Beginning with the first line below, please restate each line exactly, down to and including the line containing "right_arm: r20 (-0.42".

Source data START

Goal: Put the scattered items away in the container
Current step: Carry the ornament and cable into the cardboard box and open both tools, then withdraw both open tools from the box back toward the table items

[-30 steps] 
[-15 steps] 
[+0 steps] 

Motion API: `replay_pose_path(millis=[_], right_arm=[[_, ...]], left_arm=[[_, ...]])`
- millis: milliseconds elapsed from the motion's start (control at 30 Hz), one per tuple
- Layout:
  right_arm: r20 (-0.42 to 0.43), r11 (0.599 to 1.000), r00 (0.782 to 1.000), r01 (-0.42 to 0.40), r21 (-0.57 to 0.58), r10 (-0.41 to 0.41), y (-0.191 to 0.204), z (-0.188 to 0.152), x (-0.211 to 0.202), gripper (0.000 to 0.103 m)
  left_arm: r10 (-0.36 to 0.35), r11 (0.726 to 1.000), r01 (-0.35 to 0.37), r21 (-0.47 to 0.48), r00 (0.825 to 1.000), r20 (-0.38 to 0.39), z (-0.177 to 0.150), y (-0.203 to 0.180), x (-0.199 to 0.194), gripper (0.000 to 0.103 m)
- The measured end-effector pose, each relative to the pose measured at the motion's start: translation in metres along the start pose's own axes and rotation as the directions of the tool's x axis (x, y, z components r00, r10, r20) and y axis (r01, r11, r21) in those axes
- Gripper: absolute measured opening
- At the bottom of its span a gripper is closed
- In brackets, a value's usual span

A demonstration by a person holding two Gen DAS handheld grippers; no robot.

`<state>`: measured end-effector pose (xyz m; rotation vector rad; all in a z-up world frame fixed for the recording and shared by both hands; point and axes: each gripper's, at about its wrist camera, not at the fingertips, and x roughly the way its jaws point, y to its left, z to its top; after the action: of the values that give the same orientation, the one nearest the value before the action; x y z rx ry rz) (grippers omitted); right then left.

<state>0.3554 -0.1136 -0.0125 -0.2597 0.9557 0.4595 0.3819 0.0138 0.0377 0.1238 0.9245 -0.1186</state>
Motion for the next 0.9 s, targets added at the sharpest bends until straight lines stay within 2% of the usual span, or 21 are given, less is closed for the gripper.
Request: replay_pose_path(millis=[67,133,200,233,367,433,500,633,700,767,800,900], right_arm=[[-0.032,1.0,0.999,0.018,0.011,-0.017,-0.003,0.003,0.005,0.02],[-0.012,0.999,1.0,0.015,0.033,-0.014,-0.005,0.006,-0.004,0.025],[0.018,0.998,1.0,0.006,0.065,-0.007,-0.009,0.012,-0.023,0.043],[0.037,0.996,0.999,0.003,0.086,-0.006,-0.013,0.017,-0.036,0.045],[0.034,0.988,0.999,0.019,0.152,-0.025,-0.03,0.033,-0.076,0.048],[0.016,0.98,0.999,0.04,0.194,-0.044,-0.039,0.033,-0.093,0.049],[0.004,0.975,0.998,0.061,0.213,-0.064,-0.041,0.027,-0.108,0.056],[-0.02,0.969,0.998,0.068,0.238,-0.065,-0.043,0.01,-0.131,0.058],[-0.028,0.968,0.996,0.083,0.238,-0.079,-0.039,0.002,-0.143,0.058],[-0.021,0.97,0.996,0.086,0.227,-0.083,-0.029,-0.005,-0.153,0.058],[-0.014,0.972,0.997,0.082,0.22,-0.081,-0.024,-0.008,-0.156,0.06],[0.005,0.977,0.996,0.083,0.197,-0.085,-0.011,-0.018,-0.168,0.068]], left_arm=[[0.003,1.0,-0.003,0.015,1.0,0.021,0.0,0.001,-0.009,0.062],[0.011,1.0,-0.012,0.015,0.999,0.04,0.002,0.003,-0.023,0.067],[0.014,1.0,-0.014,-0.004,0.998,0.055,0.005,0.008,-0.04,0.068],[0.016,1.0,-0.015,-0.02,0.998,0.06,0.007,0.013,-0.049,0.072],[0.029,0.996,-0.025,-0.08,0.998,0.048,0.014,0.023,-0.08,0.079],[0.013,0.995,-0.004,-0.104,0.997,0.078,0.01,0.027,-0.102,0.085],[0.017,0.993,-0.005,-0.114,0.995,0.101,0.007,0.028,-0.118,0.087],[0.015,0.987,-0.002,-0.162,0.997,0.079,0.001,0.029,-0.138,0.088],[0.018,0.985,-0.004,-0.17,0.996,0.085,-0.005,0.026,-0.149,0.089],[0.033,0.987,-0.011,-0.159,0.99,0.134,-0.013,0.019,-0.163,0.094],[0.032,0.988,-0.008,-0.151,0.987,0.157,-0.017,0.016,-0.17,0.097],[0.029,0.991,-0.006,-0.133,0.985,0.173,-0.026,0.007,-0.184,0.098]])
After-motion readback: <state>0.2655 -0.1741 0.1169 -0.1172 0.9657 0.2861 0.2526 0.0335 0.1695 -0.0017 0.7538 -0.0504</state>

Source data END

Completed exercise:
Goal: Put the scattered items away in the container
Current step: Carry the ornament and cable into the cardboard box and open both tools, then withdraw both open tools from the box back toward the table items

[-30 steps] 
[-15 steps] 
[+0 steps] 

Motion API: `replay_pose_path(millis=[_], right_arm=[[_, ...]], left_arm=[[_, ...]])`
- millis: milliseconds elapsed from the motion's start (control at 30 Hz), one per tuple
- Layout:
  right_arm: r20 (-0.42 to 0.43), r11 (0.599 to 1.000), r00 (0.782 to 1.000), r01 (-0.42 to 0.40), r21 (-0.57 to 0.58), r10 (-0.41 to 0.41), y (-0.191 to 0.204), z (-0.188 to 0.152), x (-0.211 to 0.202), gripper (0.000 to 0.103 m)

The answer is complete, and the exercise is done.